**What you will do**.
Transcribe the rest of the listing below, starting with the line that contains "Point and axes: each" and ending with the last line, exactly as written.
-- Material provided follows --
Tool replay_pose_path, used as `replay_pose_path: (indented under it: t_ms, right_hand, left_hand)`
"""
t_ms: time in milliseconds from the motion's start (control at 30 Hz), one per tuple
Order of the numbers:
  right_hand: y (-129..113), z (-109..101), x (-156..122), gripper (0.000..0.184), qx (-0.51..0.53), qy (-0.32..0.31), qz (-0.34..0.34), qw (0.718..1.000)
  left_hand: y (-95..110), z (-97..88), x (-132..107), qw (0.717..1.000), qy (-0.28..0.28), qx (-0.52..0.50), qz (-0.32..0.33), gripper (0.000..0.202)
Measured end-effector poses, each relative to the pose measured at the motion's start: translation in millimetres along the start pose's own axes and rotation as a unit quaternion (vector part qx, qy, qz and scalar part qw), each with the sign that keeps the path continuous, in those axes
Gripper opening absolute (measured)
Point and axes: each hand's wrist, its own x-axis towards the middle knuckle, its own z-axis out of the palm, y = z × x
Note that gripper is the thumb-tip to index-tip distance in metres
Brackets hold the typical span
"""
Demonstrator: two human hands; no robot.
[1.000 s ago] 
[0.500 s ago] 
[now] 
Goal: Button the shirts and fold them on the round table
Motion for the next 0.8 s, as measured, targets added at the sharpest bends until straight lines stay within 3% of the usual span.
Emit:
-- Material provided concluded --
**Exercise solution**.
Point and axes: each hand's wrist, its own x-axis towards the middle knuckle, its own z-axis out of the palm, y = z × x
Note that gripper is the thumb-tip to index-tip distance in metres
Brackets hold the typical span
"""
Demonstrator: two human hands; no robot.
[1.000 s ago] 
[0.500 s ago] 
[now] 
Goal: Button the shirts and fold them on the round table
Motion for the next 0.8 s, as measured, targets added at the sharpest bends until straight lines stay within 3% of the usual span.
Emit:

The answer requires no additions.